Are there "1s" to the right of the lines in the table?

Also, is yours an ED or regular order? EDs require a US inspector to examine them, but a lot of the "never touched by the customer" cars are pre-cleared when the car is still on the ship.

I did some research on this, and from what I can gather, it seems US Customs actually processes these things pretty quickly as a rule. Even though BMW may say it's "held up in Customs," many people find this to be a convenient excuse.


----------



## 11gt535 (Jan 16, 2011)

It's got a date and time for each, but no number in the "status quantity". It is an ED we drove around.


----------



## casper (May 23, 2004)

11gt535 said:


> It's got a date and time for each, but no number in the "status quantity". It is an ED we drove around.


I am hoping to receive my car by the end of next week, May 20 or 21, if I receive it before then it will be a nice surprise, and if I do not receive it by May 23 it will be a sad dissapoinment


----------



## 335dpok (May 11, 2011)

*Yahooooo!*

My 335d is at the dealer. Going on Friday to collect.... Hope this gives some hope for you all.
PORGY the Great!


----------



## FastMarkA (Apr 21, 2008)

335dpok said:


> My 335d is at the dealer. Going on Friday to collect.... Hope this gives some hope for you all.
> PORGY the Great!


Really? Damn. I called BMW ED yesterday and they said mine was still in Customs. Was yours an ED?

I suspect the "Customs" excuse is a very convenient one. 

I've also noticed on the MINI forum that dealers on the East Coast have received a few Porgy vehicles...


----------



## 335dpok (May 11, 2011)

*not an ED*

but I believe it's an excuse.


----------



## FastMarkA (Apr 21, 2008)

I called this morning and was told my car is still in Customs.


----------



## casper (May 23, 2004)

FastMarkA said:


> I called this morning and was told my car is still in Customs.


what number do you call to ask for status?


----------



## FastMarkA (Apr 21, 2008)

casper said:


> what number do you call to ask for status?


1-800-932-0831


----------



## casper (May 23, 2004)

FastMarkA said:


> 1-800-932-0831


I called, nice lady, she says my car has been released to the trucking company for transport, my car will arrive at Brunswick on May 17 and then transferred to another trucking company or another truck to continue on to my dealer, asked me to call her back Tuesday and she will be able to give ETA to my dealer.


----------



## FastMarkA (Apr 21, 2008)

casper said:


> I called, nice lady, she says my car has been released to the trucking company for transport, my car will arrive at Brunswick on May 17 and then transferred to another trucking company or another truck to continue on to my dealer, asked me to call her back Tuesday and she will be able to give ETA to my dealer.

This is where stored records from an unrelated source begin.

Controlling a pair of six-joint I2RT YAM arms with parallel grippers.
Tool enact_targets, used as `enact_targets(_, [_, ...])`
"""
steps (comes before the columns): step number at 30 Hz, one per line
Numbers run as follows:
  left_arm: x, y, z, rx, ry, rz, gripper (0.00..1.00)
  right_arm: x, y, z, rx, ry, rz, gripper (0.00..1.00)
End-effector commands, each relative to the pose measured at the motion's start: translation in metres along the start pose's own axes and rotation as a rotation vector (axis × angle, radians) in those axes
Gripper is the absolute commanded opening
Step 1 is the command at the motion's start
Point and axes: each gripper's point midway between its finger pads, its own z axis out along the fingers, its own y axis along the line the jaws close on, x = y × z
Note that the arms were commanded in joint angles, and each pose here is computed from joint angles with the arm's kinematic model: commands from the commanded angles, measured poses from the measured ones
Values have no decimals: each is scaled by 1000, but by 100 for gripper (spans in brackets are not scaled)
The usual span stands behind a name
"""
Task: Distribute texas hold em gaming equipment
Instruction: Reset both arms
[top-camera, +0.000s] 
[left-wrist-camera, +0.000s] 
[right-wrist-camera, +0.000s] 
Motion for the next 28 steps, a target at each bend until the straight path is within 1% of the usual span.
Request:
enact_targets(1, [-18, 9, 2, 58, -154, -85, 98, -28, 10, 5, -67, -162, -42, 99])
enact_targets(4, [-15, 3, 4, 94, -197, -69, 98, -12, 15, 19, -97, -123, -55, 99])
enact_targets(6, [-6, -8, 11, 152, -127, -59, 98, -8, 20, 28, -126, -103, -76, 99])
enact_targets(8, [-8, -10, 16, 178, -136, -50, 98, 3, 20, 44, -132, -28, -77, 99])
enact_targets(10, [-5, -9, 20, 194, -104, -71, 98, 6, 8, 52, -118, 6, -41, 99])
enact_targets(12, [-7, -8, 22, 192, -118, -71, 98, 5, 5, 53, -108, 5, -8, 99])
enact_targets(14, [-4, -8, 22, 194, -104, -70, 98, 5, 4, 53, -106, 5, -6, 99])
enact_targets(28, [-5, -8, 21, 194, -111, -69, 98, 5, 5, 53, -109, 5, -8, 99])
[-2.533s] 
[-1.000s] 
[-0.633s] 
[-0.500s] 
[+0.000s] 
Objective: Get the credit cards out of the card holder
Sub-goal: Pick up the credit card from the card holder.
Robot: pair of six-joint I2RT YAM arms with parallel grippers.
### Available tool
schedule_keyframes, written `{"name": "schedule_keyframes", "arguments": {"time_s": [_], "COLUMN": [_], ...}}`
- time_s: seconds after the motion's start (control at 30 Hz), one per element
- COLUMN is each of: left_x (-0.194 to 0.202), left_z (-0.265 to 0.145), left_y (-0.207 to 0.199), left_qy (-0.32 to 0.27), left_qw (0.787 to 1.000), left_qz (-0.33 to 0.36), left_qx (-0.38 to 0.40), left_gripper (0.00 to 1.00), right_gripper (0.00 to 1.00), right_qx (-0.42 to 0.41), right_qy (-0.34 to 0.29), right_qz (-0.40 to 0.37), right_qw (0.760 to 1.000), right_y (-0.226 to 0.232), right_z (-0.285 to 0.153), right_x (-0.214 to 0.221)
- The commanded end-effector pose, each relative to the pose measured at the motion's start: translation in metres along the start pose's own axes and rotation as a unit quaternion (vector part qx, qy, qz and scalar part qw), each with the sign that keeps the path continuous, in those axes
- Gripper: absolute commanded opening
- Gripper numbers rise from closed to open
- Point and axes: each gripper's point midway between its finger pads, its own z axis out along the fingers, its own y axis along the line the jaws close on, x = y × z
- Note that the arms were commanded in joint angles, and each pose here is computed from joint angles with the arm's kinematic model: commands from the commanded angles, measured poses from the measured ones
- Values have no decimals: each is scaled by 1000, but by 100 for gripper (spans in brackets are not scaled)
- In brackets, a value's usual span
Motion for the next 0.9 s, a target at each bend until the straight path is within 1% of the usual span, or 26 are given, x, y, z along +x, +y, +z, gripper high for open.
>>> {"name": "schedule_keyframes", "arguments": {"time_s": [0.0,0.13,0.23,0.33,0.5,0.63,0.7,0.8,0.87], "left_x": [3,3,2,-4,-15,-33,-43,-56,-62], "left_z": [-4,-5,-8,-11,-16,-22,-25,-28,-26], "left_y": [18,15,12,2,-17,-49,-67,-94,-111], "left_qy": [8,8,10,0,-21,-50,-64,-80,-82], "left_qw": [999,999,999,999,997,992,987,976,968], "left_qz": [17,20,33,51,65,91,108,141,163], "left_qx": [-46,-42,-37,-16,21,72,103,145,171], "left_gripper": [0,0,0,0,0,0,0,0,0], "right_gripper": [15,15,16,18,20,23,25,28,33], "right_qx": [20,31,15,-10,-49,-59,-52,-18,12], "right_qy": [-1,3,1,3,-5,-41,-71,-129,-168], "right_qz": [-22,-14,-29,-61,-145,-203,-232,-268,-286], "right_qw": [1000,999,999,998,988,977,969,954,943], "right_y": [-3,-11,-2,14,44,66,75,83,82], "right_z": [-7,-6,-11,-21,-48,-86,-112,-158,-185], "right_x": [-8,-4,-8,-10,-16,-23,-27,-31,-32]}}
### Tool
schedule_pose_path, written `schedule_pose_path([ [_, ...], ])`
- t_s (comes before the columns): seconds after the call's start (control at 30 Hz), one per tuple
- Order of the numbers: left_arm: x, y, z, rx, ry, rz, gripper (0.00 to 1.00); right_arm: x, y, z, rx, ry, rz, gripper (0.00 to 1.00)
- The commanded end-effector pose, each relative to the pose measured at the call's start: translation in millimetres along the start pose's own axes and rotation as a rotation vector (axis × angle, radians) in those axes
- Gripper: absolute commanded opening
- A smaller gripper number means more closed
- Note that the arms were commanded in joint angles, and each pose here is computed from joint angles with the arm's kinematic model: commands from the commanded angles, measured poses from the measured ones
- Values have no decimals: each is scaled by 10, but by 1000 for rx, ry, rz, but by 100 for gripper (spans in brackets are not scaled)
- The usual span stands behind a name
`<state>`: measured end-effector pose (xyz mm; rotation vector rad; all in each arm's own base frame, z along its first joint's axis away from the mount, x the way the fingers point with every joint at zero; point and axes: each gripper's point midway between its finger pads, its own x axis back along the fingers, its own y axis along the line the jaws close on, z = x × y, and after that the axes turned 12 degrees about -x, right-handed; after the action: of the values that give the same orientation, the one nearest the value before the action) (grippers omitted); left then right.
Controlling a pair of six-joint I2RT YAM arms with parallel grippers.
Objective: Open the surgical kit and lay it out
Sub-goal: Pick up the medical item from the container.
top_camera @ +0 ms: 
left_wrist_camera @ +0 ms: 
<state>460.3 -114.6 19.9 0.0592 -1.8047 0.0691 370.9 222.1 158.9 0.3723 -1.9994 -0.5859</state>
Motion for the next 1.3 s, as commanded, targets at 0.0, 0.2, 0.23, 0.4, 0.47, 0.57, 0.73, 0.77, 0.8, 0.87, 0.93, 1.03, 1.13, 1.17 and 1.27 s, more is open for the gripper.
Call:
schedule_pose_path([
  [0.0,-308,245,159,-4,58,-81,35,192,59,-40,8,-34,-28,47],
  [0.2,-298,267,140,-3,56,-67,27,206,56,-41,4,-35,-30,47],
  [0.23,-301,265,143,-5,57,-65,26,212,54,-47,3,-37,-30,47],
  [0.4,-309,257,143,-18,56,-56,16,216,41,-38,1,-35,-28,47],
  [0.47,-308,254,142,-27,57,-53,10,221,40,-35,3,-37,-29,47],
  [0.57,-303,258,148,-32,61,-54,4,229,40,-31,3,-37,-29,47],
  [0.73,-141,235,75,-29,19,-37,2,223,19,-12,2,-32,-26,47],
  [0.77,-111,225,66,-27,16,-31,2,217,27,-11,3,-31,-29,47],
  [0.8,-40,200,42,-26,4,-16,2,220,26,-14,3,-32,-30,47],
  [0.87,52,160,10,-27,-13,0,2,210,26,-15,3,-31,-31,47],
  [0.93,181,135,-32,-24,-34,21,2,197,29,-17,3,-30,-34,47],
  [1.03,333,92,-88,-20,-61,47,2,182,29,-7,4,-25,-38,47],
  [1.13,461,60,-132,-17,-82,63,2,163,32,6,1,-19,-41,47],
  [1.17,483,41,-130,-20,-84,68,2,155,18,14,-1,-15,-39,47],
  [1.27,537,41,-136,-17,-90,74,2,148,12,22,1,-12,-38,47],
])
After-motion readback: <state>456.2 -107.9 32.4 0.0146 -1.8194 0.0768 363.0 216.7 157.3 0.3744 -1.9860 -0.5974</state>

Lucky you! Did the status on your W&W by chance change (to get "1s" in the columns where it was missing before?)


----------



## casper (May 23, 2004)

FastMarkA said:


> Lucky you! Did the status on your W&W by chance change (to get "1s" in the columns where it was missing before?)


W&W status remains the same, no "1" in customs release or discharge.

What I am understanding here is that my car was released by customs in NJ, is on it's way to the VDC in Brunswick, GA scheduled to enter VDC May 17.
It now depends on how long stays at VDC.


----------



## FastMarkA (Apr 21, 2008)

casper said:


> W&W status remains the same, no "1" in customs release or discharge.
> 
> What I am understanding here is that my car was released by customs in NJ, is on it's way to the VDC in Brunswick, GA scheduled to enter VDC May 17.
> It now depends on how long stays at VDC.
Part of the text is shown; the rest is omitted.